ACTION ITEM >> Each line below needs to be printed again exactly.

COLLECTED DATA >>
········

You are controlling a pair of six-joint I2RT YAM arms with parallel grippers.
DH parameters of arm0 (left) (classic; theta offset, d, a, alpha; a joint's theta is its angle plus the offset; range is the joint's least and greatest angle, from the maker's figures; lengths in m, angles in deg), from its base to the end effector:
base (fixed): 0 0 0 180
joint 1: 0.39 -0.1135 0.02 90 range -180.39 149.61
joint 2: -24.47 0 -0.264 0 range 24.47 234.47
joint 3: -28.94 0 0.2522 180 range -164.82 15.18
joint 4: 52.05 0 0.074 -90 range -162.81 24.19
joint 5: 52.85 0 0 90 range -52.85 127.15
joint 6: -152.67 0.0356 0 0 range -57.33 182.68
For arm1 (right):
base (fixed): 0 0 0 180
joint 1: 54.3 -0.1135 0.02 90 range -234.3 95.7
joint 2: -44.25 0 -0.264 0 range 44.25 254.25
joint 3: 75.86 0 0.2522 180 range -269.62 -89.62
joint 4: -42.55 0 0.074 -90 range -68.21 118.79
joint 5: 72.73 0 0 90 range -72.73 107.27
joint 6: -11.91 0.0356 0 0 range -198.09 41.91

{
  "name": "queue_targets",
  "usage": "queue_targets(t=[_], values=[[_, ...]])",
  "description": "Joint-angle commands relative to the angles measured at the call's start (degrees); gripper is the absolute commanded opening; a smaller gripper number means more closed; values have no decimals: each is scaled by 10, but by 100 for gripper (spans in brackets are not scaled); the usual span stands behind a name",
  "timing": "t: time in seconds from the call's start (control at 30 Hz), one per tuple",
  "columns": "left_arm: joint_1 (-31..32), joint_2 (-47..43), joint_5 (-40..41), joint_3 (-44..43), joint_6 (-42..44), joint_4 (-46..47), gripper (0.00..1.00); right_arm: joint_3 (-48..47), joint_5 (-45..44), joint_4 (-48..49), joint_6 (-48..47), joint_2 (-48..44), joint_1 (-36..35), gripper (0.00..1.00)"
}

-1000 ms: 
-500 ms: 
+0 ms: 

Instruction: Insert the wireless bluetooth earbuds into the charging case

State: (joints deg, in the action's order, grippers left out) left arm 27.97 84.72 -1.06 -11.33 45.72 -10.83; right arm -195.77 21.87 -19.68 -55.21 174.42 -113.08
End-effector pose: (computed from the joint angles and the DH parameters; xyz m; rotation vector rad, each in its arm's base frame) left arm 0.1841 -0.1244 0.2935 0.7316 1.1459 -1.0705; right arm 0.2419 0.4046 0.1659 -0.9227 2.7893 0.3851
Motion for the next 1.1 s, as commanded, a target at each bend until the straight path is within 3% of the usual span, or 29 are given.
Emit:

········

TASK RESULT >>
You are controlling a pair of six-joint I2RT YAM arms with parallel grippers.
DH parameters of arm0 (left) (classic; theta offset, d, a, alpha; a joint's theta is its angle plus the offset; range is the joint's least and greatest angle, from the maker's figures; lengths in m, angles in deg), from its base to the end effector:
base (fixed): 0 0 0 180
joint 1: 0.39 -0.1135 0.02 90 range -180.39 149.61
joint 2: -24.47 0 -0.264 0 range 24.47 234.47
joint 3: -28.94 0 0.2522 180 range -164.82 15.18
joint 4: 52.05 0 0.074 -90 range -162.81 24.19
joint 5: 52.85 0 0 90 range -52.85 127.15
joint 6: -152.67 0.0356 0 0 range -57.33 182.68
For arm1 (right):
base (fixed): 0 0 0 180
joint 1: 54.3 -0.1135 0.02 90 range -234.3 95.7
joint 2: -44.25 0 -0.264 0 range 44.25 254.25
joint 3: 75.86 0 0.2522 180 range -269.62 -89.62
joint 4: -42.55 0 0.074 -90 range -68.21 118.79
joint 5: 72.73 0 0 90 range -72.73 107.27
joint 6: -11.91 0.0356 0 0 range -198.09 41.91

{
  "name": "queue_targets",
  "usage": "queue_targets(t=[_], values=[[_, ...]])",
  "description": "Joint-angle commands relative to the angles measured at the call's start (degrees); gripper is the absolute commanded opening; a smaller gripper number means more closed; values have no decimals: each is scaled by 10, but by 100 for gripper (spans in brackets are not scaled); the usual span stands behind a name",
  "timing": "t: time in seconds from the call's start (control at 30 Hz), one per tuple",
  "columns": "left_arm: joint_1 (-31..32), joint_2 (-47..43), joint_5 (-40..41), joint_3 (-44..43), joint_6 (-42..44), joint_4 (-46..47), gripper (0.00..1.00); right_arm: joint_3 (-48..47), joint_5 (-45..44), joint_4 (-48..49), joint_6 (-48..47), joint_2 (-48..44), joint_1 (-36..35), gripper (0.00..1.00)"
}

-1000 ms: 
-500 ms: 
+0 ms: 

Instruction: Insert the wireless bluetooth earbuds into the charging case

State: (joints deg, in the action's order, grippers left out) left arm 27.97 84.72 -1.06 -11.33 45.72 -10.83; right arm -195.77 21.87 -19.68 -55.21 174.42 -113.08
End-effector pose: (computed from the joint angles and the DH parameters; xyz m; rotation vector rad, each in its arm's base frame) left arm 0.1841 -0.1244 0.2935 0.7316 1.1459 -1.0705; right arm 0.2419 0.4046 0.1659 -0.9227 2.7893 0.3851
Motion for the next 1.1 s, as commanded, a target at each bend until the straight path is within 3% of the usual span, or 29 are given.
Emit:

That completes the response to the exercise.